New Zealand for sale
News and views from New Zealand – Dennis Dorney
At the risk of being boring I must again mention the struggles of the Reserve Bank of NZ in trying to contain the ongoing housing bubble caused by successive Governments neglecting to build enough houses. I had predicted previously that the outcome could only be to encourage speculators at the expense of first home buyers.
Its September home mortgage figures showed that the banks lent $4.2 billion of which only 10% went to first-home buyers and over 25% went to property investors.
Meanwhile Westpac looks set to offer thirty year interest-only loans, which can only fan the flames and leaves the loan holders as tenants in their own homes, virtually for life.
Coincidentally direct lending to business was only $67 million, which suggests that the much-vaunted ‘rock star economy’ is either fiction, or is happening in spite of our government, not because of it. When banks are asked to justify their existence, they invariably point to their essential role in bankrolling the nation’s capital requirements. Instead their risk-averse policies simply bid up the price of housing in Auckland, while creating very few jobs. This cannot be for long a sustainable tactic.
The latest idea from the Reserve Bank is to control lending to landlords (i.e speculators) with the objective of reducing total demand. Unfortunately due to the drop in our major export (Kiwis migrating to Australia to find work) and the resulting net immigration figures (45,414 last year), the Reserve Bank’s manoeuvres look futile.
Kiwis are not, officially at least, our main export. That honour goes overwhelmingly to dairy produce. October figures for trade with China, our major trading partner, show a deficit of $0.9 billion, mainly because dairy auction prices have fallen dramatic-ally after last year’s record prices.
This is worrying because the present government has stated its ambition to double total exports by 2025. That is optimistic for manufactures (which have fallen by about 15% in a decade) and foolish, regarding dairy produce, because the benefits are disputable.
Dairy farms are heavily in debt. The Reserve Bank says the diminishing forecast payouts may remove at least $5 billion from the economy next year (about the annual cost of rebuilding Christchurch) and could result in rising loan defaults if the trend persists.
Farming is a relatively poor users of labour, so the income is only part of a more complex picture. The farms also have a detrimental effect on the environment, especially water quality, which is spoiling our “Clean, green” image.
This may affect our tourist industry, which is second only to the dairy industry in terms of foreign exchange earnings. It is labour intensive, requires little capital investment and is very important to towns like Dunedin, which together with its University, largely keep the town afloat. For them the governments cavalier attitude to the environment is of real concern.
The present vulnerability of some debt- burdened farmers and the importance, and relative cheapness, of our tourist businesses has attracted a large number of overseas investors to purchase land, houses, farms and tourist-related businesses. Because the Chinese are the biggest buyers, opponents of these sales are accused of racism but that is not true. NZ is one of the easiest nations in the world in which to buy land, so there are investors from around the world. The Chinese are simply the biggest and most co-ordinated.

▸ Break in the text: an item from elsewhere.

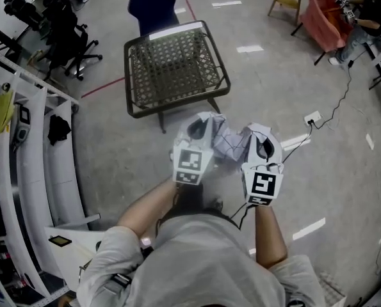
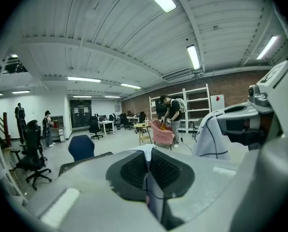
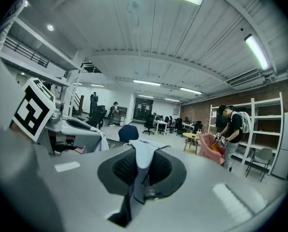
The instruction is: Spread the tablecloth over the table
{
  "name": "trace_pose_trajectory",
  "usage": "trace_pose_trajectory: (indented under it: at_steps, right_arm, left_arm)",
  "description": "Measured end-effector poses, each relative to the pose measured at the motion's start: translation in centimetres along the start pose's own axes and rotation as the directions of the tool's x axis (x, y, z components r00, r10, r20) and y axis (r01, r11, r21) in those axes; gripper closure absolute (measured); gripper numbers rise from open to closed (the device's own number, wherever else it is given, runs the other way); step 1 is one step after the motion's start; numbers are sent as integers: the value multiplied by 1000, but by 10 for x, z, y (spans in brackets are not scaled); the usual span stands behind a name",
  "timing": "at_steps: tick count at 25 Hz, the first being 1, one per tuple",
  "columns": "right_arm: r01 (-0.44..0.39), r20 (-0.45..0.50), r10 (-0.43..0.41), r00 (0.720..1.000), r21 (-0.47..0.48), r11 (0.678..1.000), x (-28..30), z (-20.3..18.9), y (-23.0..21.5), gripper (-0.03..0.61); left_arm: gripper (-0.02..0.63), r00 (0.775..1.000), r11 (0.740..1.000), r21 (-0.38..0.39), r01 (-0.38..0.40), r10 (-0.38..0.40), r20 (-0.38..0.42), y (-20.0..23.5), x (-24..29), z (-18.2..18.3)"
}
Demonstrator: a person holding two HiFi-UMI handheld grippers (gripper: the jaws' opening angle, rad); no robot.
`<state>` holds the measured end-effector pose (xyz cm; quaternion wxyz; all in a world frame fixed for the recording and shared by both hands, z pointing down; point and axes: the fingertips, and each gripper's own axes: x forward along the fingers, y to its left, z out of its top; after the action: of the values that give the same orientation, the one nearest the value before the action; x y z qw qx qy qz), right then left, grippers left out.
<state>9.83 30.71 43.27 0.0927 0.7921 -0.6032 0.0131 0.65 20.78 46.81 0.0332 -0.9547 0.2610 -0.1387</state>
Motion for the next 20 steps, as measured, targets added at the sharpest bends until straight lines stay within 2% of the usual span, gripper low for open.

The question needs to be asked “Are such purchases good for NZ in the long term?” Free Market supporters will say that we need the capital investment and expertise that these speculators bring. In the case of high-tech companies that might be true but, as I showed at the beginning, there is not a lack of capital available in NZ – it is simply misallocated. As for expertise, I always understood that New Zealand farmers have more expertise than most competitors. New Zealand raised its wine industry up from scratch and it became respected for its quality. That’s when the investors moved in. Australia can tell a similar story.
In the last year a Chinese investment company, Shanghai Pengxin, bought out a farm group, Crafars Farms (8000ha), which was in receivership. It followed up by buying the vast Lochinvar Station (13,843ha) and has a controlling interest in SFL Holdings, which has bought 4000ha from Synlait Farms.
Historically NZ has concentrated on selling milk solids, which has little value-added content, even though the profits from value-added products are higher.
Synlait is building a plant to produce finished infant formula for the Chinese market, so the Chinese interest here looks like an ambition for vertical integration, in which case the following news snippet may be highly relevant:-
“Inner Mongolia Yili Industrial Group Co Ltd has announced that its Oceania production base in Waimate, south of Timaru, into which they have already spent 1.2 billion yuan ($240 million), will be the largest integrated dairy production base in the world”. Interesting.
And the interest in tourism? Not long ago a Chinese company failed to convince the Dunedin Council that it needed a 27 storey hotel. Undeterred by this Shanghai Pengxin (again) is now the owner of the Queenstown Hilton Hotel for an undisclosed amount.
While all this serious stuff is going on, Kiwis are rivetted by the possibility of a referendum on a new NZ flag. If we wait just a few years I think I can guess what that flag will look like.